This is just a very quick post, an update really. I watched Part II of Birdsong, the BBC One TV drama based on Sebastian Faulk’s novel, on the weekend.
Here is what I wrote at the end of post I.
I didn’t mind watching it, I even liked it, but it isn’t great, it’s just very watchable. I’ll tell you my final impressions once I have watched part II.
Well, here are my final impressions. While part one was heavy on the romance element of the story, part two is much more about the war. The story is still told alternating flashbacks and episodes in 1919. Stephen has been at war for the whole duration of the war. Part II managed to change my view of the whole series completely and I have to say, I liked it a lot. I even thought that Eddie Redmayne was after all the perfect choice for this role of a heartbroken man trying to survive the horrors of the trenches.
Don’t miss it if you get the chance to watch it.

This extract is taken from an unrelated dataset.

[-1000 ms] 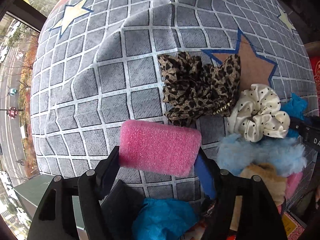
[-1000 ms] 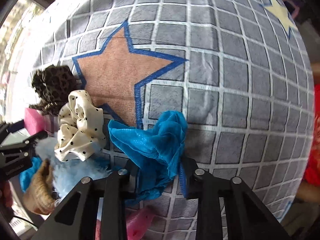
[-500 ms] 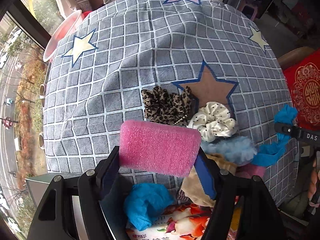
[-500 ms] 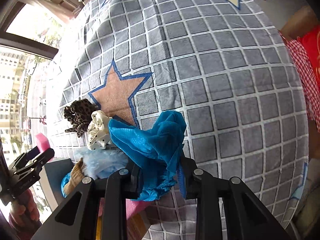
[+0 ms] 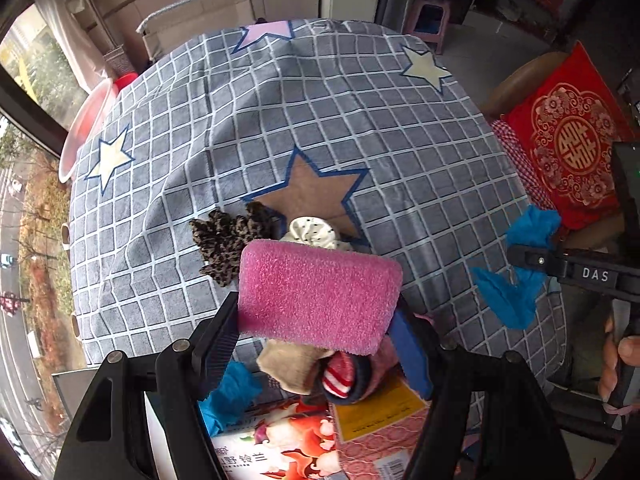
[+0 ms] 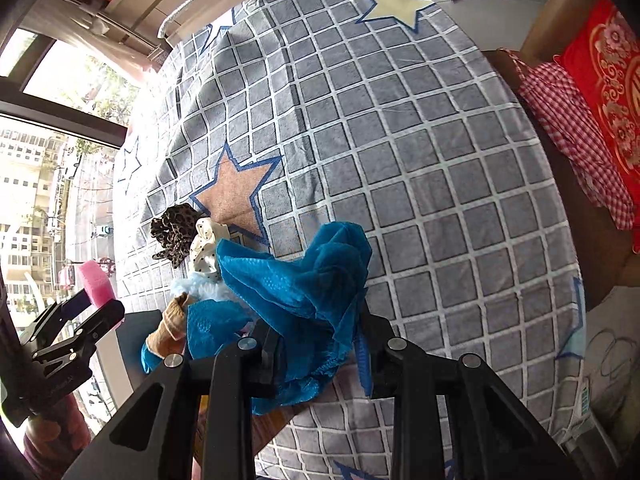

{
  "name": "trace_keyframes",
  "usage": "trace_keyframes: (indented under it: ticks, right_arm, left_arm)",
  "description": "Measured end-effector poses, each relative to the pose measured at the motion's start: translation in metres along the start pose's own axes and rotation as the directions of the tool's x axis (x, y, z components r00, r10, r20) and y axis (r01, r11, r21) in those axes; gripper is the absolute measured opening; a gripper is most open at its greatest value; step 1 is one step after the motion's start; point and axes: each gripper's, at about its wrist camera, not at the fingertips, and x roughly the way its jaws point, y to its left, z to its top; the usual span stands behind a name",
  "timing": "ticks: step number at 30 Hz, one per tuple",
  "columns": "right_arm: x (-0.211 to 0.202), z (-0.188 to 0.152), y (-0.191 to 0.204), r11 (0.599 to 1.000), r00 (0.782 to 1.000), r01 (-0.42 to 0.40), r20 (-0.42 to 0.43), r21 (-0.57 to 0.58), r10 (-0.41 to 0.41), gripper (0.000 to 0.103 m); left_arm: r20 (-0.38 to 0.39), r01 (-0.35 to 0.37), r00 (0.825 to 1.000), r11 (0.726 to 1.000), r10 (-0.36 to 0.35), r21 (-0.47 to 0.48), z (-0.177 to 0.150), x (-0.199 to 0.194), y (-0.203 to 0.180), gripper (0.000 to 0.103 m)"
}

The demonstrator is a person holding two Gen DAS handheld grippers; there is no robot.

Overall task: Organize soft objects
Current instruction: 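Lift the blue cloth with the right tool while the left tool carries the pink sponge toward the box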

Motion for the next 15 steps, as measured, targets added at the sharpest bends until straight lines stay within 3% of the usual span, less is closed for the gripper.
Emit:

I watched it for the 2nd time and could not move from my seat. As entertainment goes it is well into the top quartile. The casual way death comes is chilling. Weir made a simple mistake jumping onto the parapet, and this after 3 years of warfare, and got his brains blown out by an alert sniper. Firebrace died after being involved in mining under trenches and so was conducting his war as a troglodyte. And it is all true in most respects. My only criticism is that the ‘away from the front’ scenes looked too clean. By this I mean that if you look at photographs of cities at that time, and well after, they were messy, ill maintained dumps with horse muck everywhere. This was a bit sanitised like the old western movies. Still; you can’t have a slattern for a love interest can you.

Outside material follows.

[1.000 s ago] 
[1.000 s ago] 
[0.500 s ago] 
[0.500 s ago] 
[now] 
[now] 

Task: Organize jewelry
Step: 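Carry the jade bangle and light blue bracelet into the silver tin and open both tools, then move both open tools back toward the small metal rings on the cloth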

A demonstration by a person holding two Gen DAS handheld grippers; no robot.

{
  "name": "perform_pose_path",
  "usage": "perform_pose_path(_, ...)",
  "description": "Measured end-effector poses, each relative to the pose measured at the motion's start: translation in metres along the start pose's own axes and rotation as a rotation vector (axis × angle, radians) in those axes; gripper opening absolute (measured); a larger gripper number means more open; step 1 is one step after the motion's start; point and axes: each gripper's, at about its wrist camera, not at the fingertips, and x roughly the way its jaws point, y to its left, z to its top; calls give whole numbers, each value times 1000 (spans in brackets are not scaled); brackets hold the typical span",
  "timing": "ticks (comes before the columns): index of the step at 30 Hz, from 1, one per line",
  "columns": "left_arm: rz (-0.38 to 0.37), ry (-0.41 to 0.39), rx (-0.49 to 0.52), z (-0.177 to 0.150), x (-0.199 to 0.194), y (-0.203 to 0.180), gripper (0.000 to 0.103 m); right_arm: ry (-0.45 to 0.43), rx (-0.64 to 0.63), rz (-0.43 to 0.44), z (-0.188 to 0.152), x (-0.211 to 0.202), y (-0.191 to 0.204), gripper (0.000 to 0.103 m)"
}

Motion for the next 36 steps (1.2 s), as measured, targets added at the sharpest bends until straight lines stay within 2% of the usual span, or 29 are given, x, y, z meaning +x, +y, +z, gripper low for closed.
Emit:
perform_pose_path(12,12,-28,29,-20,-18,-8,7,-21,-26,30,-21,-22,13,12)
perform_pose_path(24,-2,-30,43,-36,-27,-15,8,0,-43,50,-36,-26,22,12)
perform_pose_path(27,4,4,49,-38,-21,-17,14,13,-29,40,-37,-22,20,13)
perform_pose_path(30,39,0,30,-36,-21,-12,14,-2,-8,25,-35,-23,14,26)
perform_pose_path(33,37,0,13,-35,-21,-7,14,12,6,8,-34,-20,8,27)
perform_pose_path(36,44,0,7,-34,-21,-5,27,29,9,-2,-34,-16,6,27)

I feel I didn’t do it justice while watching part I but part II is really good and ties it all together. It’s true, now that you mention it, those streets and houses look a bit too good. The death scenes are well done, as absurd as they probably were.
I feel like watching it again as well.
What the heck is a “slattern”?
Thanks for the recommendation. I put it in my Netflix queue. Plus I have been on a WWI theme lately. You might note that after your review of part 1, I had no particular interest in watching it.
I understand your reluctance after part I but this is much better. But you have to be prepared for a romance heavy part I.
I suppose you would have chosen the word “bitch” instead of slattern or some such term.
I’ll return to WWI in my reading again in June.
[…] I knew about this miniseries from Caroline’s All About War Movie blog. I was quite intrigued by it and started downloading the series…unfortunately I didn’t like it as much as she did. You can read a better review for this series at All About War Movies, Episode 1 and Episode 2. […]
Personally I was disappointed by the series overall. That may be a little unfair because the book is one of the finest I’ve read so it had a lot to live up to. Alas, I didn’t feel the series quite captured the sheer black, claustrophobic terror of the men being trapped underground and of course in the book he was eventually rescued by a Jewish German officer rather than blasting his way out only to find that the raging battle of the Somme (historically in 1916) had suddenly turned into the armistace and ceasefire.
I love the book, not as much as Pat Barker’s Regeneration but a lot and, no, the series was not as good but it grew on me after a while. I’ve seen worse or maybe was just in the mood for it.